(Saved entries)
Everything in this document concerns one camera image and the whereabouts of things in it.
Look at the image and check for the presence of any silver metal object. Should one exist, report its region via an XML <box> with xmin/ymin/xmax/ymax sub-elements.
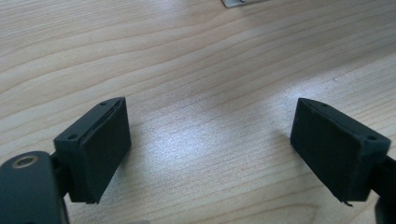
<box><xmin>221</xmin><ymin>0</ymin><xmax>265</xmax><ymax>8</ymax></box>

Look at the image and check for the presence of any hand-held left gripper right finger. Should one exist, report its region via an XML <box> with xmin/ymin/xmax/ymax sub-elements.
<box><xmin>290</xmin><ymin>97</ymin><xmax>392</xmax><ymax>207</ymax></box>

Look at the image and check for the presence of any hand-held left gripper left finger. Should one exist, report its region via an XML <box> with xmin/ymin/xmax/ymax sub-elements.
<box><xmin>53</xmin><ymin>96</ymin><xmax>133</xmax><ymax>205</ymax></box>

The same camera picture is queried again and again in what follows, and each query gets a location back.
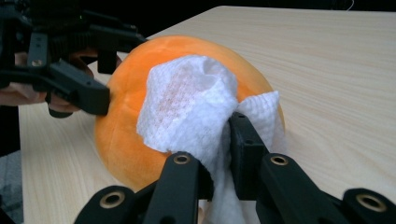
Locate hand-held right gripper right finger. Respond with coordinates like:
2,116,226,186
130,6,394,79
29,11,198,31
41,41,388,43
228,111,271,201

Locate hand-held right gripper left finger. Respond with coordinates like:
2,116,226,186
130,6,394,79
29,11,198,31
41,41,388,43
197,161,216,201

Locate orange plush toy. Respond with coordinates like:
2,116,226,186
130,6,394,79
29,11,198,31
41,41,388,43
93,35,286,192

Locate white wet wipe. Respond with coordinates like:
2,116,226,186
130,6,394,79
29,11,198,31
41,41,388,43
135,54,288,224

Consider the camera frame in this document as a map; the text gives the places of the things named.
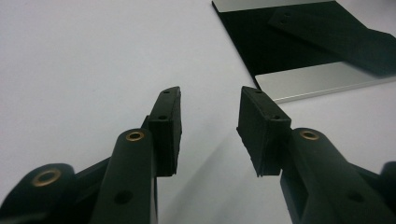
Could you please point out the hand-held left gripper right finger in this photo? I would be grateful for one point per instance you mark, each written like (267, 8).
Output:
(305, 174)

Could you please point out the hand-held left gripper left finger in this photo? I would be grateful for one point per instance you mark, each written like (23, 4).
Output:
(134, 174)

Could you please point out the white table cover sheet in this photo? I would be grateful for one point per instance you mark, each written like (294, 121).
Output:
(93, 62)

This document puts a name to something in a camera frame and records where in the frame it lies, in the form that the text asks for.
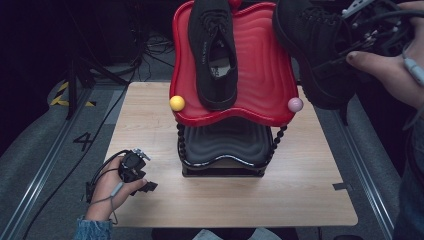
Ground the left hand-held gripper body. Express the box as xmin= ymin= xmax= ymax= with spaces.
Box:
xmin=118 ymin=148 xmax=152 ymax=184

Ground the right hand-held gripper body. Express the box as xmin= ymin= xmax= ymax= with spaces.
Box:
xmin=341 ymin=0 xmax=418 ymax=57

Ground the black knit sneaker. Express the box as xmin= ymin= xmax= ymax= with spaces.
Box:
xmin=272 ymin=0 xmax=357 ymax=111
xmin=187 ymin=0 xmax=239 ymax=112

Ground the red and black tiered rack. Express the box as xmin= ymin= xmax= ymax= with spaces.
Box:
xmin=168 ymin=0 xmax=305 ymax=178

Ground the person's left hand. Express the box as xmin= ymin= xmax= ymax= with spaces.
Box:
xmin=84 ymin=155 xmax=148 ymax=223

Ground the person's right hand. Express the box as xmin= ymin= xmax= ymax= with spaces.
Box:
xmin=345 ymin=1 xmax=424 ymax=111

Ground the yellow and black floor tape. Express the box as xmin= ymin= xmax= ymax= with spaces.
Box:
xmin=49 ymin=81 xmax=98 ymax=108

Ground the black tripod stand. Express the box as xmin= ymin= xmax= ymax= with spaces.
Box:
xmin=64 ymin=56 xmax=129 ymax=121

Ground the grey left gripper cable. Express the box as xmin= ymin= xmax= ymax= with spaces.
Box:
xmin=90 ymin=181 xmax=127 ymax=226

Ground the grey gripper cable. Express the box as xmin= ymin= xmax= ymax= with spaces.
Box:
xmin=400 ymin=43 xmax=424 ymax=132
xmin=90 ymin=181 xmax=127 ymax=226

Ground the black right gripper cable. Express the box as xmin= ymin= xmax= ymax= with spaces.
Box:
xmin=369 ymin=8 xmax=424 ymax=26

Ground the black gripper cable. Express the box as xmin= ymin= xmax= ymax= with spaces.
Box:
xmin=21 ymin=149 xmax=132 ymax=240
xmin=369 ymin=8 xmax=424 ymax=26

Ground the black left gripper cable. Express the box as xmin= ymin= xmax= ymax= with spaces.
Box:
xmin=21 ymin=149 xmax=132 ymax=240

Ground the grey right gripper cable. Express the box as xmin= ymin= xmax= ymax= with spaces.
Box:
xmin=400 ymin=43 xmax=424 ymax=132

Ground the metal floor rail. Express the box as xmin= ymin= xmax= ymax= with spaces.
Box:
xmin=0 ymin=89 xmax=95 ymax=240
xmin=328 ymin=106 xmax=399 ymax=240

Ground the tangle of black floor cables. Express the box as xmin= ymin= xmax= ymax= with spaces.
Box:
xmin=131 ymin=28 xmax=178 ymax=84

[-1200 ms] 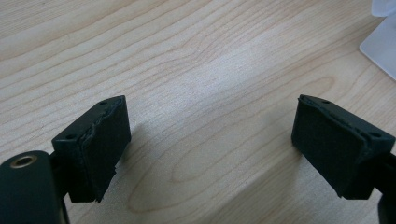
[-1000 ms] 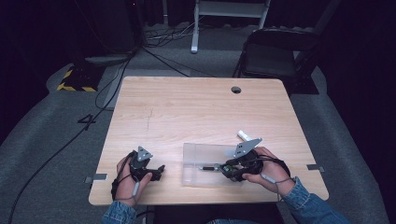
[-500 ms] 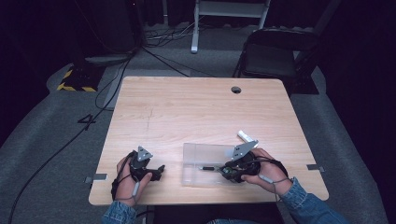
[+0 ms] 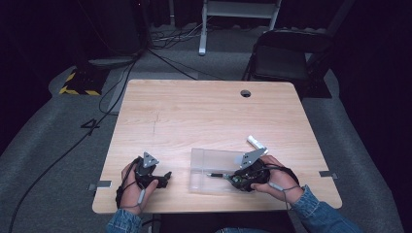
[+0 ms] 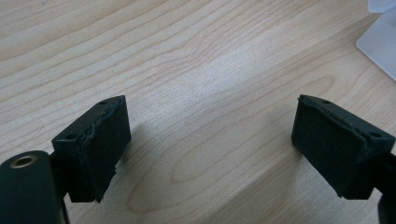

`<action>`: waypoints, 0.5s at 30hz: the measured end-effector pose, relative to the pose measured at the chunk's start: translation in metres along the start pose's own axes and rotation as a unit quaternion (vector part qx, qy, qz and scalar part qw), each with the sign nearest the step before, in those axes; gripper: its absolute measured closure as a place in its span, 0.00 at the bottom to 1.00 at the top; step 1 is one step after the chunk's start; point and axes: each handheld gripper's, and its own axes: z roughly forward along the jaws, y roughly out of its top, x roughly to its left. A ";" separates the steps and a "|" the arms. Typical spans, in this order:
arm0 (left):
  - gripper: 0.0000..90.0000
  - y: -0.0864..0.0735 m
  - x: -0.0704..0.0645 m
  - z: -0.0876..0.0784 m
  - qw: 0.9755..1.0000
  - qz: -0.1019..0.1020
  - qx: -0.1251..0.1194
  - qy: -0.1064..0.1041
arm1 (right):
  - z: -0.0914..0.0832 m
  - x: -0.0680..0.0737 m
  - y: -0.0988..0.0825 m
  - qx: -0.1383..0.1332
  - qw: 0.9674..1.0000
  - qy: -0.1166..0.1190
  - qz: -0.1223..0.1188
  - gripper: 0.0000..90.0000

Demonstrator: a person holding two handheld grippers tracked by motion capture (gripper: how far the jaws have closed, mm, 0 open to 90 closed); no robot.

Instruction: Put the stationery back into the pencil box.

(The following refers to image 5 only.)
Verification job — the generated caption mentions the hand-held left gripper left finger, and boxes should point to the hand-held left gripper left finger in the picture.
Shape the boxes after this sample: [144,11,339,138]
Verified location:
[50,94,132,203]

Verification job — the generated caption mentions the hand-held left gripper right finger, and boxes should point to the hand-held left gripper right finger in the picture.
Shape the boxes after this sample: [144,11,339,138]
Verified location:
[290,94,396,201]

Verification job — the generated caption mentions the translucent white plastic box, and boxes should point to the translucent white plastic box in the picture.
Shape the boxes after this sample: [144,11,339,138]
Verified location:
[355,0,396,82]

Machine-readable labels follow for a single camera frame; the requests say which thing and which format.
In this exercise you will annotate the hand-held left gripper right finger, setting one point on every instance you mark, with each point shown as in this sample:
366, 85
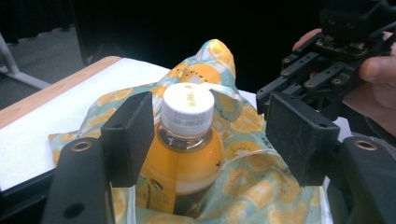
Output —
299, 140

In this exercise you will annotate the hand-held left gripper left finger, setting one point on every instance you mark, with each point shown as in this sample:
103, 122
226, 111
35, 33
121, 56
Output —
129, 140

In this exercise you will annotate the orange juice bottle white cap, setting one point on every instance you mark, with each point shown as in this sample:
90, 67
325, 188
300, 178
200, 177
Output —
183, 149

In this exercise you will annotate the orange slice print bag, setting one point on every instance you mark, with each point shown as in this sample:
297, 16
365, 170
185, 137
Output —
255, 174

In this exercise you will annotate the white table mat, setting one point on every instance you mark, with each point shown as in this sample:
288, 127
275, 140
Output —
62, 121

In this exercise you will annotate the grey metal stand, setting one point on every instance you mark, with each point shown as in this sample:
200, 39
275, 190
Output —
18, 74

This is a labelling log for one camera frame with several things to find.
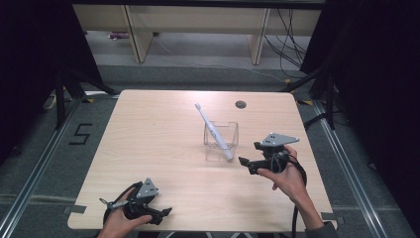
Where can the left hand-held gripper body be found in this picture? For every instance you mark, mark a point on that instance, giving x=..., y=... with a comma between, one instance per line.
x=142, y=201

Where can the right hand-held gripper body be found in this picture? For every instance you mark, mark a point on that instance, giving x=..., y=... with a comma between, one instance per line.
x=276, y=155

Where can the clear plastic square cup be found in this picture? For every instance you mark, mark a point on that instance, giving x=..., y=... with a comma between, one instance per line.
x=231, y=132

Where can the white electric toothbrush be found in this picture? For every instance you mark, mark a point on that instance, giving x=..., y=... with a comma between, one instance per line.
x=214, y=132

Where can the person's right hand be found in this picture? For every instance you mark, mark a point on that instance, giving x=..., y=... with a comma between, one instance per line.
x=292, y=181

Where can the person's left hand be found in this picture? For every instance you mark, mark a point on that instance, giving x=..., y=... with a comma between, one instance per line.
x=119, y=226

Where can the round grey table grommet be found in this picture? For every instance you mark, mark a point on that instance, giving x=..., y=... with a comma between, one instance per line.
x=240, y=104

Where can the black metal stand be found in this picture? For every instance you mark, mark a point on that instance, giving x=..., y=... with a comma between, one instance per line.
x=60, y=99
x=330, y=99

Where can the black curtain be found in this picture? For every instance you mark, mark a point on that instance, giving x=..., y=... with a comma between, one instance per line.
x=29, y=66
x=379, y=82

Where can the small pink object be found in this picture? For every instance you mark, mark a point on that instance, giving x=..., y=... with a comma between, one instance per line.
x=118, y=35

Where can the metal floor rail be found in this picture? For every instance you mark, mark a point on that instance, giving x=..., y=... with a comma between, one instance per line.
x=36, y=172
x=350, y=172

- [What you are asked to do] If a line of the data contains "generated", copy it out.

- [Solution]
Verification job — the generated caption mentions the hand-held left gripper left finger, and boxes should point to the hand-held left gripper left finger in the picture.
Verification job — the generated caption mentions the hand-held left gripper right finger, and boxes should point to the hand-held left gripper right finger in the picture.
Verification job — the generated caption mentions the translucent white plastic box, and boxes should point to the translucent white plastic box in the picture.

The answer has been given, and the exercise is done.